Движение литературы. Том II | страница 98



Получается, что слишком многое он умеет (в самом деле, «мог бы развести пилу, а мог бы и чернила»), слишком горазд «сработать вещь», да так, чтоб клеймо мастера не застило глаз, а вещь красовалась сама по себе, слишком беззаботен по части самовыявленья и размежевания с собратьями (вспомним о Пастернаке, сознательно, по его словам, изменившем манеру, чтобы уйти с территории Маяковского!). И только читая хороших, серьезных поэтов, например, Бахыта Кенжеева, Сергея Гандлевского, обнаруживаешь у них те самые, непойманные – чухонцевскую интонацию, чухонцевский каркас строфы, его голосоведение и говор – и изумляешься: ого, еще как, оказывается, наполнил слух, вдунул в уши свое!

Ложное впечатление нехарактеристичности этого поэтического мира рассеивается, едва поймешь, что же все-таки Чухонцев смог больше и отличительней, чем кто бы то ни было другой. Он смог стать историческим поэтом своей современности, проводником исторического импульса, провиденциального ветра и преисподнего сквозняка, продувающих повседневную жизнь и долетающих до отдаленных эсхатологических пределов. Пожалуй, трудно найти у другого нынешнего лирика такую натуральную взаимоуживчивость «я» и «мы»: «Но тот, кому Слово дано, / себя совмещает со всеми, / поскольку оно зажжено для всех, / как и там, в Вифлееме». Его «я» непредсказуемо до каприза, до гибельного риска и не даст себя взнуздать никакой социальной силе:

Я лишь во сне свободен,
как раб, освобожден
от произвола родин
и слепоты времен!
……………………………………
Не блудному ли сыну
веселый дар небес?
Кто хочет – в Палестину,
а я – в Пелопоннес!
(«Напоминание об Ивике»)

Но это же самое «я», необъезженное и чуть ли не эгоцентричное, в сущности, равно «мы» (звучащему в речи лирика не многим реже), потому что подавляющая часть написанного Чухонцевым от первого лица, даже стихи о дурном похмелье или о нутре Посадского дома, как-то не отслаивается от общего опыта.

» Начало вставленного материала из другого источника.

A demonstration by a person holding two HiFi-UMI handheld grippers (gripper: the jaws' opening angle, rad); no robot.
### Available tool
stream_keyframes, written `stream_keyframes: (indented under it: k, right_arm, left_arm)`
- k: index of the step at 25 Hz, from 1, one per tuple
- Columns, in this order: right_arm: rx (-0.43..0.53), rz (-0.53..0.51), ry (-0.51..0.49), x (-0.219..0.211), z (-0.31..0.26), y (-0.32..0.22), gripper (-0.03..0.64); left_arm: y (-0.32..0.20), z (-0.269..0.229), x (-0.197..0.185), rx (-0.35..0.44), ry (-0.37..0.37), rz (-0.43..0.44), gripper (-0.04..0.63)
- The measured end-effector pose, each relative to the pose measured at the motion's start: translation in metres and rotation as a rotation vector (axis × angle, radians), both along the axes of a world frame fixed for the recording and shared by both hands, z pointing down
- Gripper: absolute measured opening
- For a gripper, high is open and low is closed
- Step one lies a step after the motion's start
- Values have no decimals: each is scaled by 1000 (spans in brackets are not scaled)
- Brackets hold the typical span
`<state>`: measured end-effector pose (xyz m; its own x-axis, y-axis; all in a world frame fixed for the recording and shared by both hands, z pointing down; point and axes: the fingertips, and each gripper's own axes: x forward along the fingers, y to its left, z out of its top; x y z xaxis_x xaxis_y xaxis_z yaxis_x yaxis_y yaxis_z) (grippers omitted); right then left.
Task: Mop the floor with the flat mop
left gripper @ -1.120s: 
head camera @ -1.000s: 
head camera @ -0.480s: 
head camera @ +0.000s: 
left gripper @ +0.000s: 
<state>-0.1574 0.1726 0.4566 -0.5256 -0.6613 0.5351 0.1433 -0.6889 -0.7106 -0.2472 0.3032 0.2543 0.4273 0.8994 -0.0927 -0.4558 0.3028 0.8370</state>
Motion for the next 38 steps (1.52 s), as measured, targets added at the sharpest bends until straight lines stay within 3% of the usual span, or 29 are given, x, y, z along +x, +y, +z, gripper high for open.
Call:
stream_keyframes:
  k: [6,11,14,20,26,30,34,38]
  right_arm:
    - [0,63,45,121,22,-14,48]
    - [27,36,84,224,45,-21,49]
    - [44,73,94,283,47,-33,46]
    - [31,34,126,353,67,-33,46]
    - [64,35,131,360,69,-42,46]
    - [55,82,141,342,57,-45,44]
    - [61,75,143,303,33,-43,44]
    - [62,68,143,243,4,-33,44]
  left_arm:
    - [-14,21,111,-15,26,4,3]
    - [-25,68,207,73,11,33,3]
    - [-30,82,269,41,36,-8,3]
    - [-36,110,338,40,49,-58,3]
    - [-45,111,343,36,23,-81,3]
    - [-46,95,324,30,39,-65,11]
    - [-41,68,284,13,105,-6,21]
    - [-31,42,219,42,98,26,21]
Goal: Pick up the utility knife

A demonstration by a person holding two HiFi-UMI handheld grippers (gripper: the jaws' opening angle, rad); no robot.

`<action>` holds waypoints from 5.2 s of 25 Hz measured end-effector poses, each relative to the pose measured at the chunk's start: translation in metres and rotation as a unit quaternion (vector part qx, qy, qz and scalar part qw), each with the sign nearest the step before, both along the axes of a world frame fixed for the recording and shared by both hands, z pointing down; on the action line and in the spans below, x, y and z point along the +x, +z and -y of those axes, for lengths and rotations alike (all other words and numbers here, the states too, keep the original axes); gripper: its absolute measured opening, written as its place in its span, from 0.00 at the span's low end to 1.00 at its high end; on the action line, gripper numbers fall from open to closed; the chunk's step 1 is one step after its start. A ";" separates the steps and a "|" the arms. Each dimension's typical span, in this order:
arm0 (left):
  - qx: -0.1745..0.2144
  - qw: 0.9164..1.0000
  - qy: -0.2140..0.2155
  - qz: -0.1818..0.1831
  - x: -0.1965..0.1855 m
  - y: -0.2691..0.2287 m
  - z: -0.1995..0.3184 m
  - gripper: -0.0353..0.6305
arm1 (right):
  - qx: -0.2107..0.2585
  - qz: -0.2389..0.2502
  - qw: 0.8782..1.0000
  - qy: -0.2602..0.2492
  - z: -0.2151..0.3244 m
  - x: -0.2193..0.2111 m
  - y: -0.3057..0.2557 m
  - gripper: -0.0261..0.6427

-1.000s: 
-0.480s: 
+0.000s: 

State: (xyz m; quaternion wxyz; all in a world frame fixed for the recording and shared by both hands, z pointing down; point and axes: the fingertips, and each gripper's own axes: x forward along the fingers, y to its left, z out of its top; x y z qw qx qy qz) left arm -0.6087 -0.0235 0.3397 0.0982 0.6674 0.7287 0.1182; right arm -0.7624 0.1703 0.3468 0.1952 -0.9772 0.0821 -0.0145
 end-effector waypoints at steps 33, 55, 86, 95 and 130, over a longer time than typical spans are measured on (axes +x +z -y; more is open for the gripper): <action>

Без всякой ограничительной самоцензуры, склонностью и чутьем, он отбирает именно то, что делает частного человека человеком историческим, заводит частную жизнь в «общие стены». Стихотворение с этим названием – рассказ о самоубийце в застенном соседстве с философической попойкой, занятой мировыми вопросами («Был – и нет… И костыль всколотил / в карту мира. Все счеты сводили, / все считали – а он заплатил»), – по праву относится к «стихам кошмарной совести», как определял своих «Старых эстонок» Иннокентий Анненский. Таких в русской поэзии совсем немного – «Рыцарь на час», да что-нибудь из «ямбов» Блока, да те же «Эстонки», да баллада о безруком Ходасевича.